● **TASK PROMPT**
Keep only the lines of the material below that contain the word "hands". Copy those lines.

● **INFORMATION SHOWN**
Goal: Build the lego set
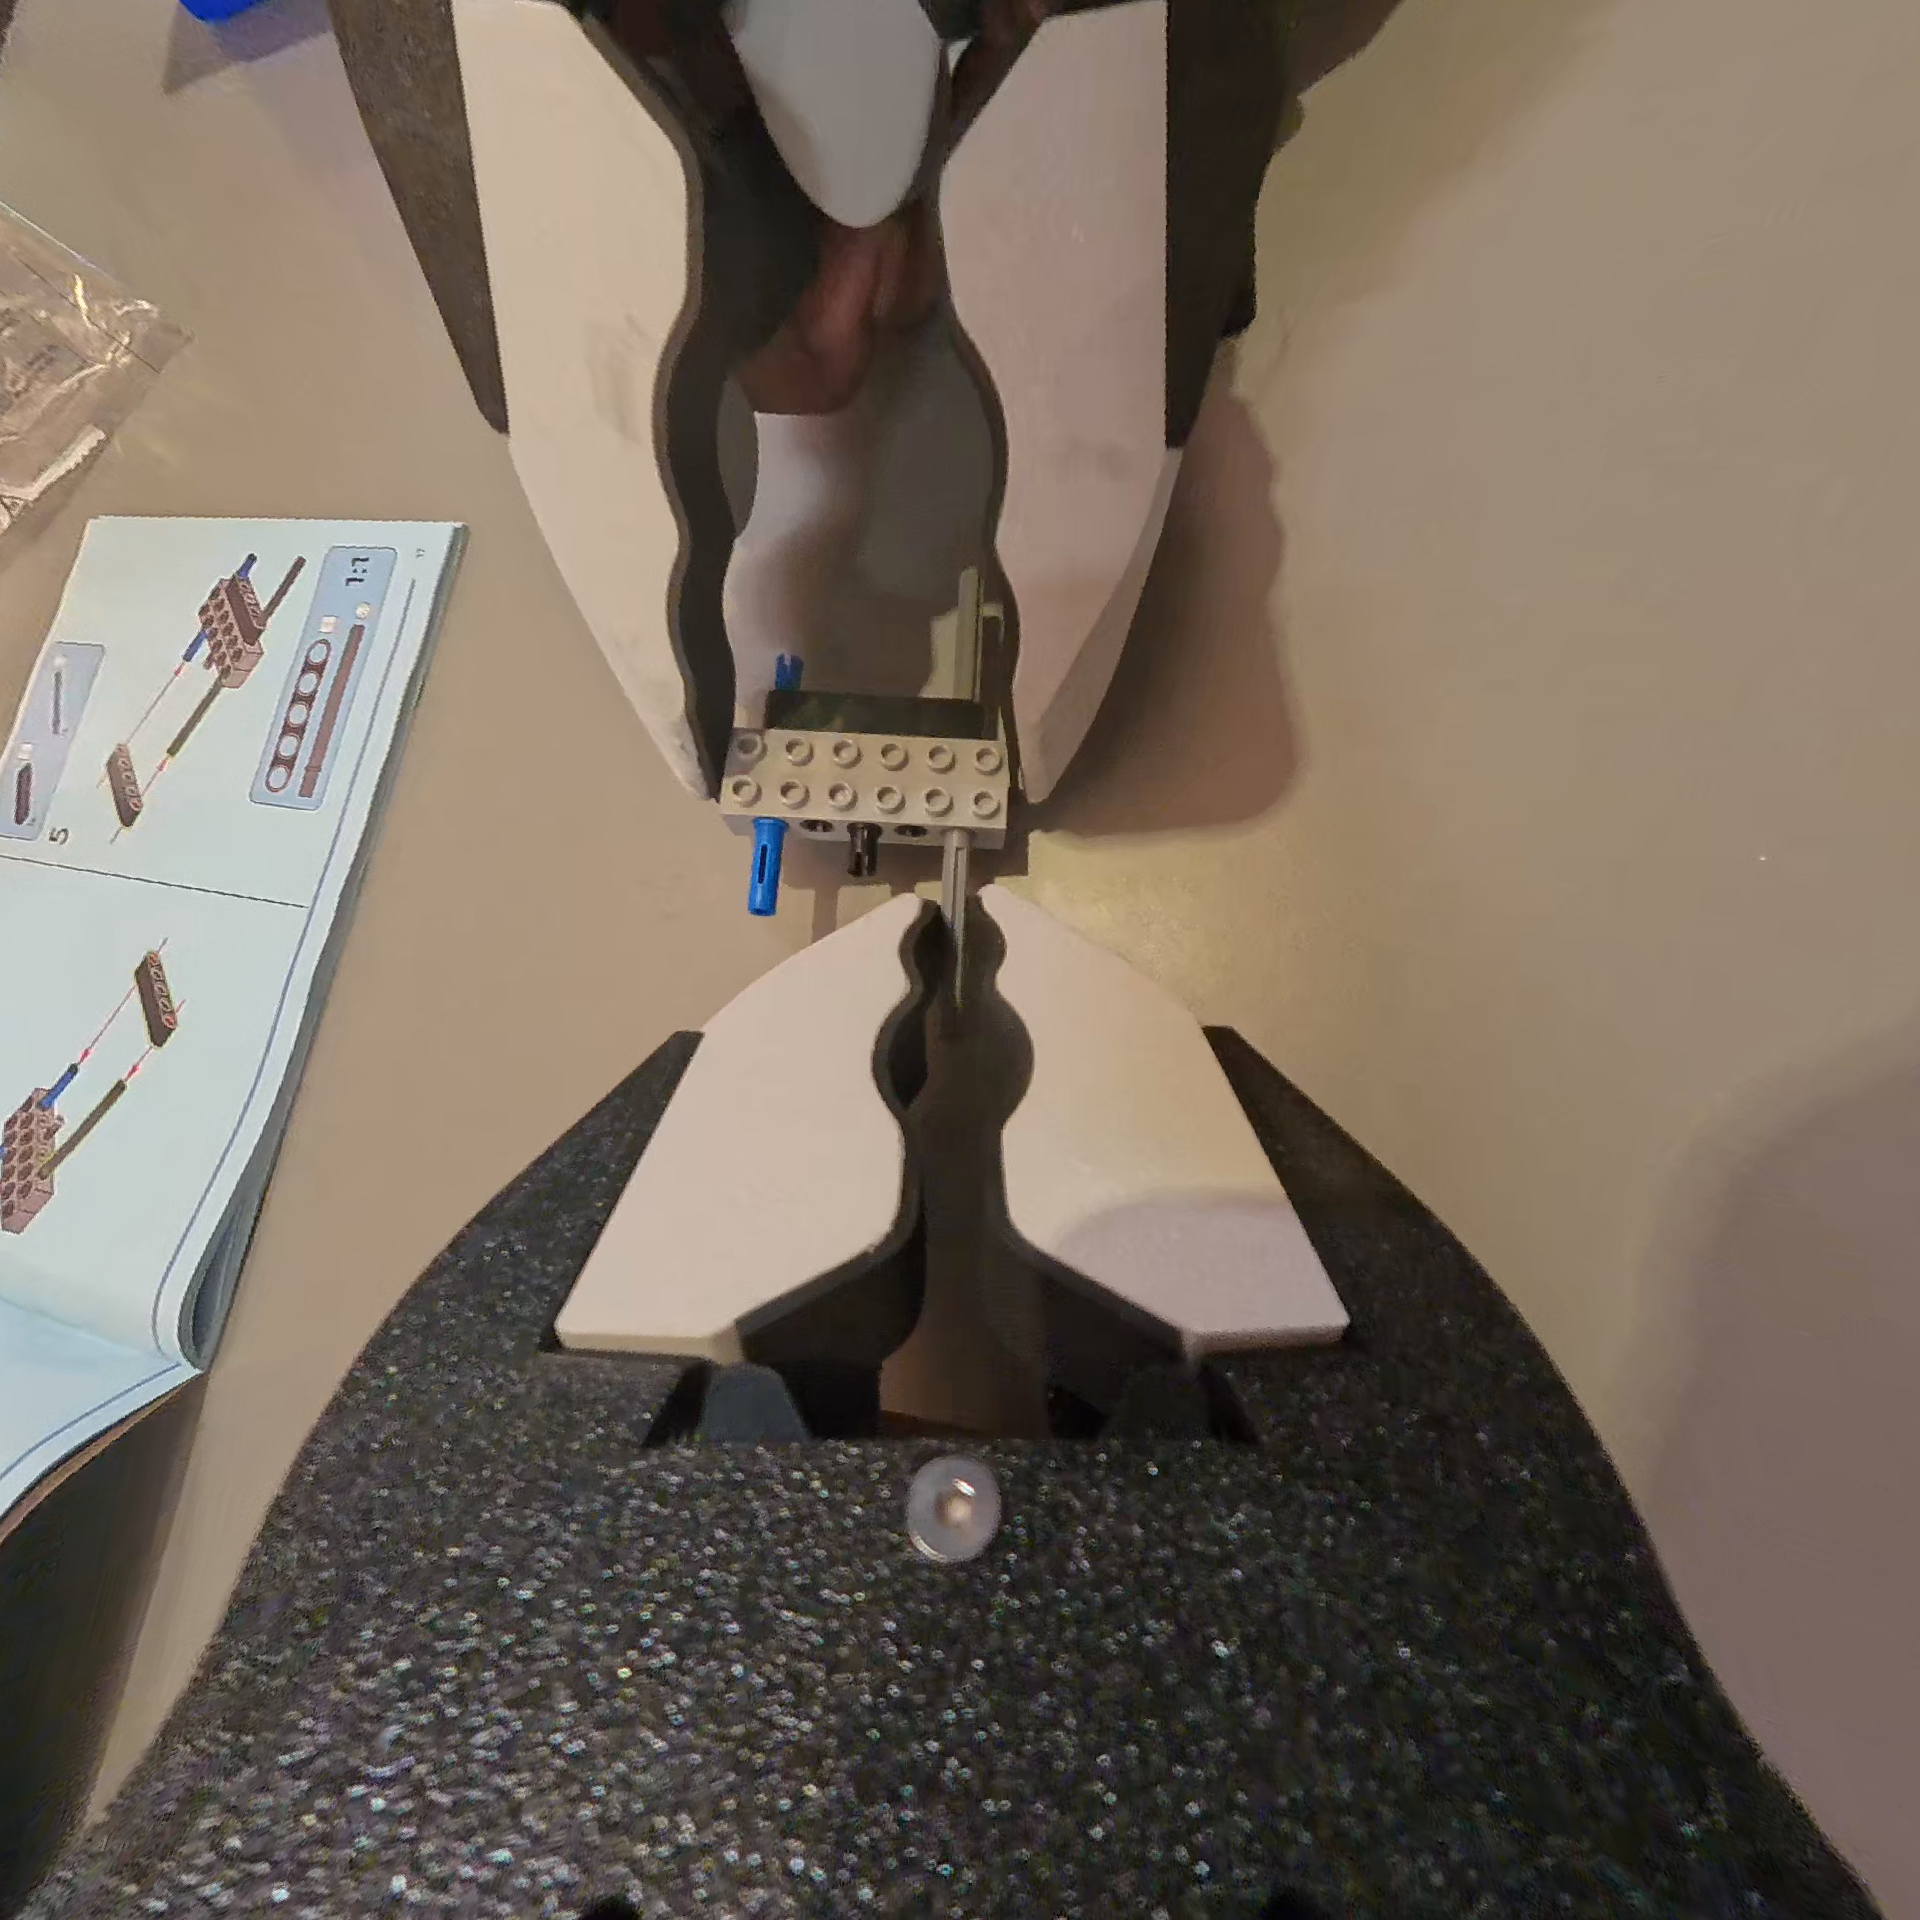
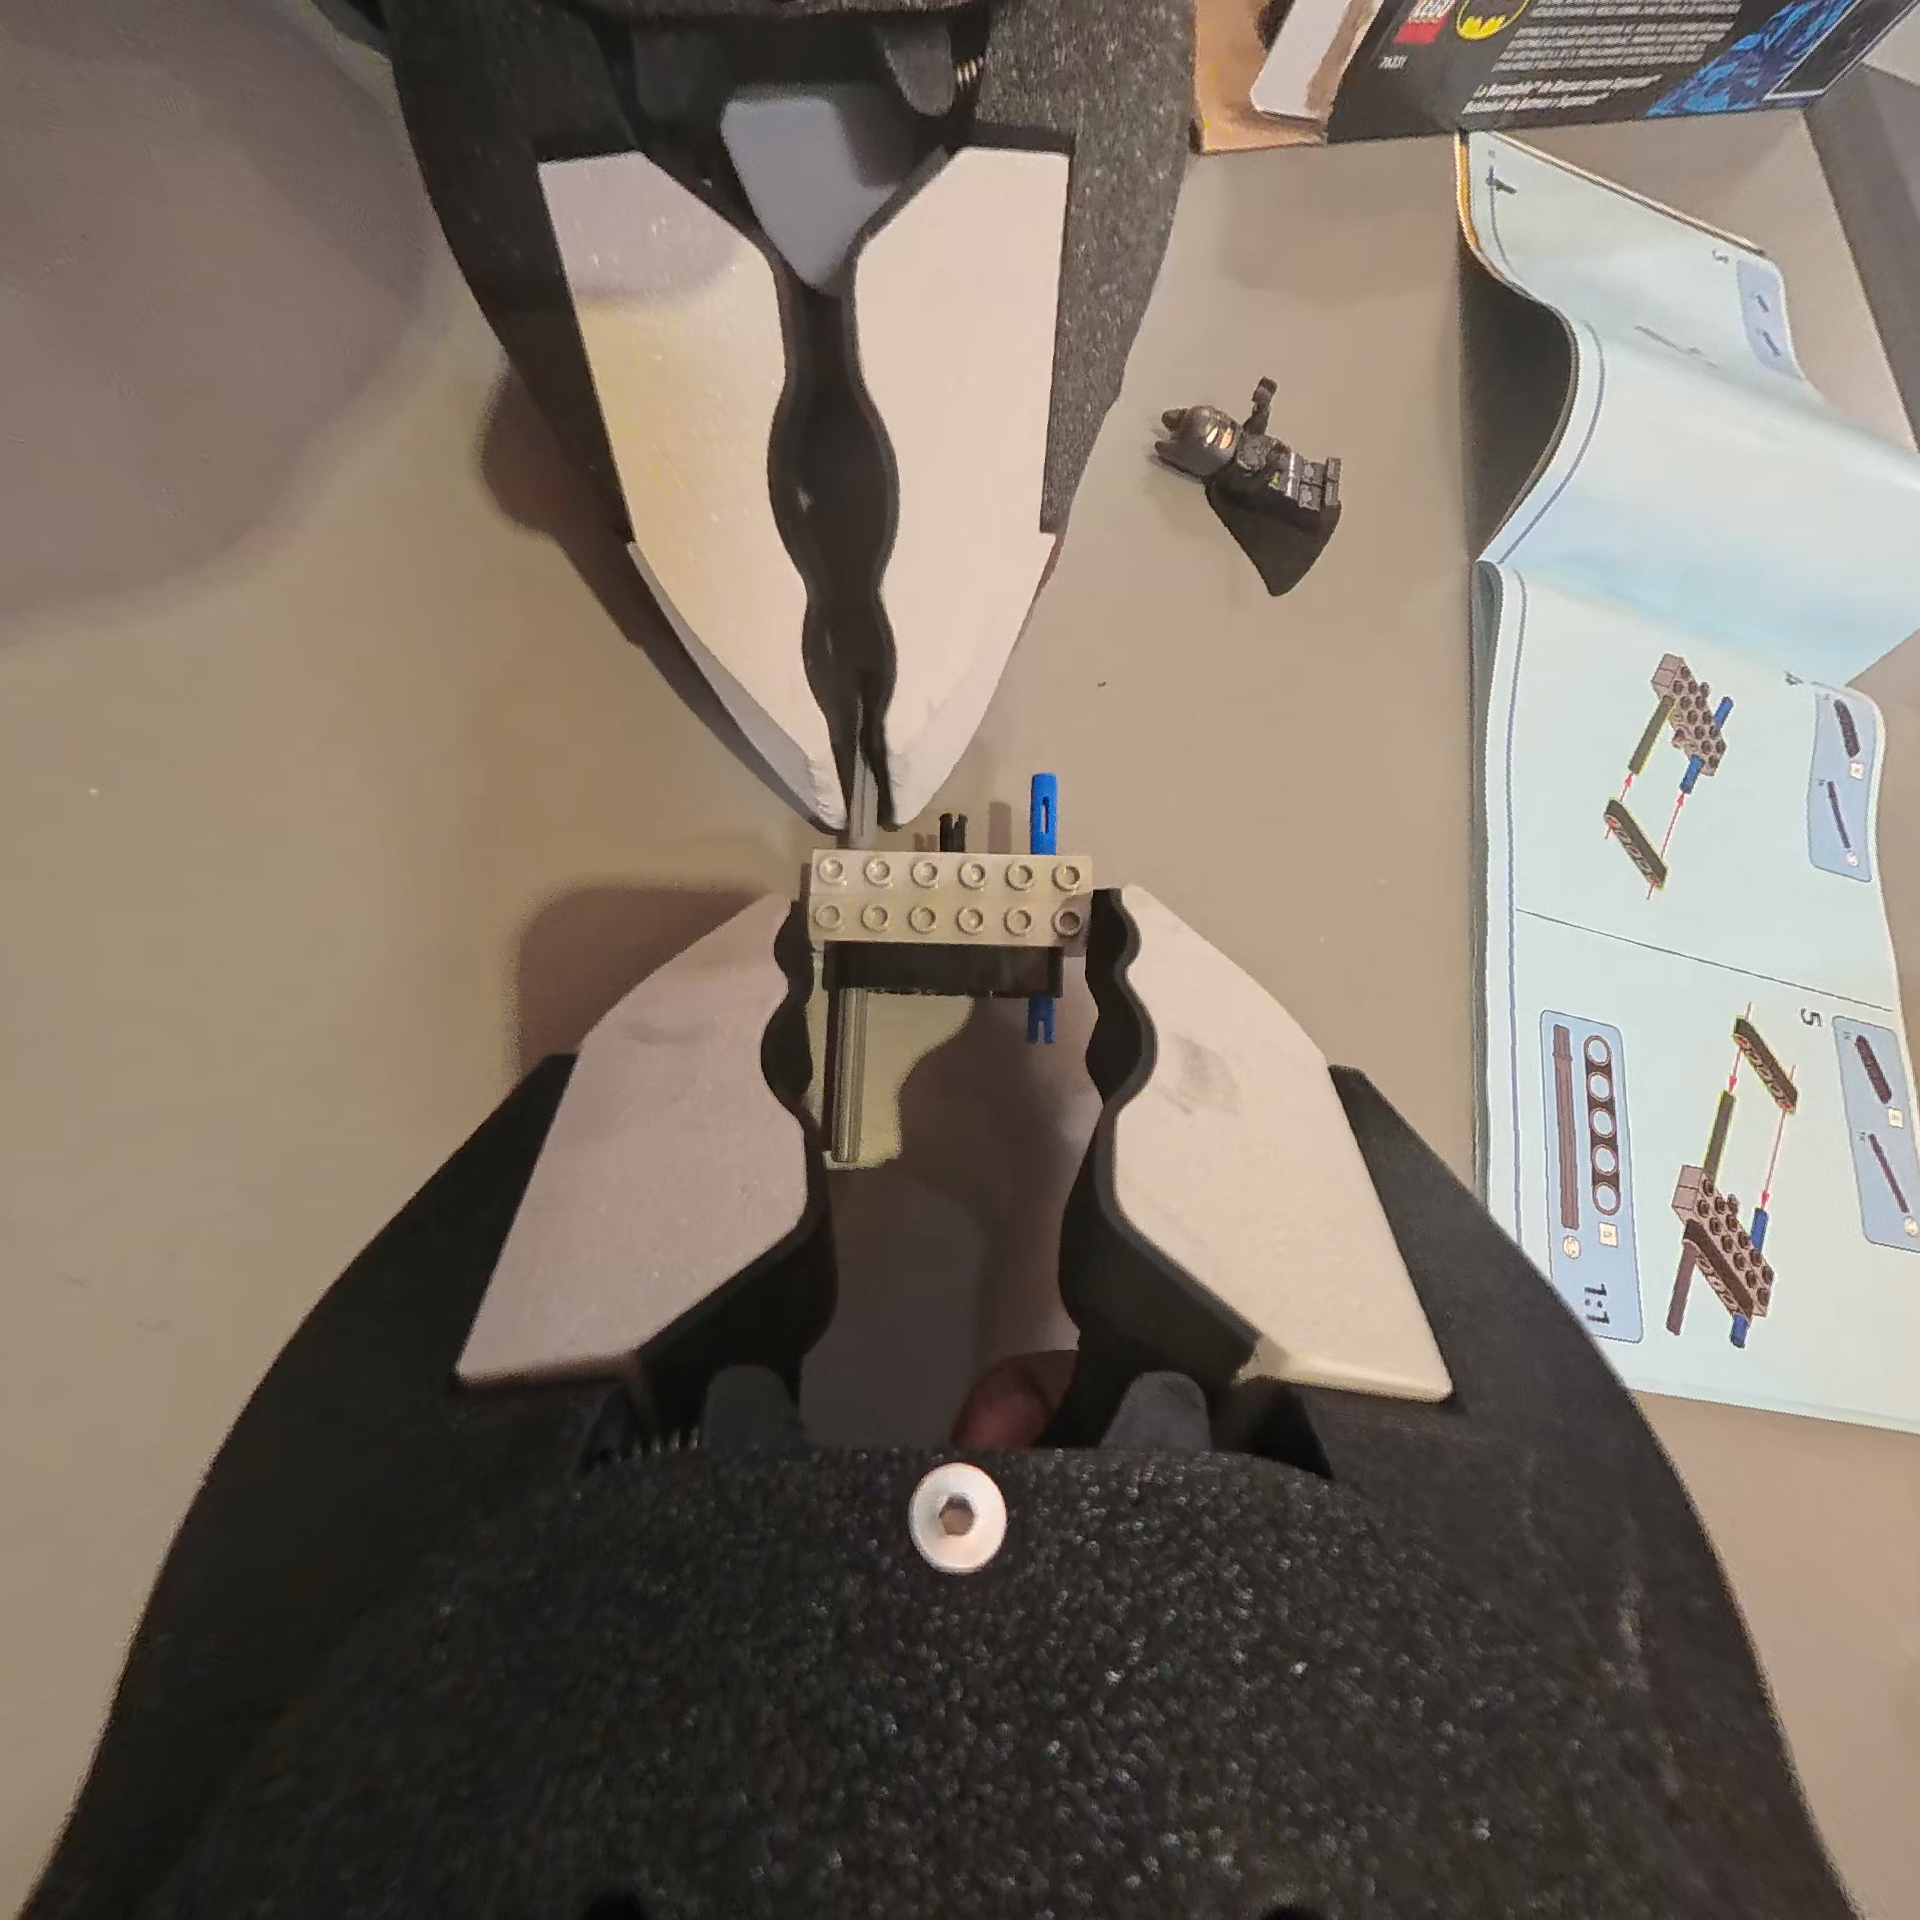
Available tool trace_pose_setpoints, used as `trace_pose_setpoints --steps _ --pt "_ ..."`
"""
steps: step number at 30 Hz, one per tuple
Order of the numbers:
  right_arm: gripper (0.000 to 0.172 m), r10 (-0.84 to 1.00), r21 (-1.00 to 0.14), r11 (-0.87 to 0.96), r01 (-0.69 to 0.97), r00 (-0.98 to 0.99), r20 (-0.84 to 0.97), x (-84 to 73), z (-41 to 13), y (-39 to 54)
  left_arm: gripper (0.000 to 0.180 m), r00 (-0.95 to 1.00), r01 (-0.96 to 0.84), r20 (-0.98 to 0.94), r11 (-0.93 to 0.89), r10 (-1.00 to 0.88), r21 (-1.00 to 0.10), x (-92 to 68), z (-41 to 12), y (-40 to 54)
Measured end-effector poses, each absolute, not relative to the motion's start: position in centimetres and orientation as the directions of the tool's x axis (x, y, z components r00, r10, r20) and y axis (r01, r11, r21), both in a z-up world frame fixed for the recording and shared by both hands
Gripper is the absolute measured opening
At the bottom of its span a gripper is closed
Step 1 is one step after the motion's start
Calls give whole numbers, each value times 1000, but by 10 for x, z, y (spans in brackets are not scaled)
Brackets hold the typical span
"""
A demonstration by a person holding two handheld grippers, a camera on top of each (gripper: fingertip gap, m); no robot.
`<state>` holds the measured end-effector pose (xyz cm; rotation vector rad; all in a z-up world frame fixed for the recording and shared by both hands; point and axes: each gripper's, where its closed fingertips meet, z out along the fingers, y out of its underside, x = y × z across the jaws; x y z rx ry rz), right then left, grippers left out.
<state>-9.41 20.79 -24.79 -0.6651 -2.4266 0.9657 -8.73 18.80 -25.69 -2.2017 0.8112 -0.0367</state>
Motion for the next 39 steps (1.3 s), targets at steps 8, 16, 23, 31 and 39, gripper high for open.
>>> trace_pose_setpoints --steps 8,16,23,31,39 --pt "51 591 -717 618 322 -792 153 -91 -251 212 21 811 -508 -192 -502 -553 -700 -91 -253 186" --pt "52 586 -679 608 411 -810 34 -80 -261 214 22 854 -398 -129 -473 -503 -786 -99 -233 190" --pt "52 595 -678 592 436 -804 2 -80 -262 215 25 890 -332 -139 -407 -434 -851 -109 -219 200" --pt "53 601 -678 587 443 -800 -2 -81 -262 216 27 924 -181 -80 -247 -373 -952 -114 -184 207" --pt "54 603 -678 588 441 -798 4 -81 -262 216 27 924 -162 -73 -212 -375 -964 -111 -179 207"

● **OUTPUT BELOW**
Measured end-effector poses, each absolute, not relative to the motion's start: position in centimetres and orientation as the directions of the tool's x axis (x, y, z components r00, r10, r20) and y axis (r01, r11, r21), both in a z-up world frame fixed for the recording and shared by both hands
`<state>` holds the measured end-effector pose (xyz cm; rotation vector rad; all in a z-up world frame fixed for the recording and shared by both hands; point and axes: each gripper's, where its closed fingertips meet, z out along the fingers, y out of its underside, x = y × z across the jaws; x y z rx ry rz), right then left, grippers left out.

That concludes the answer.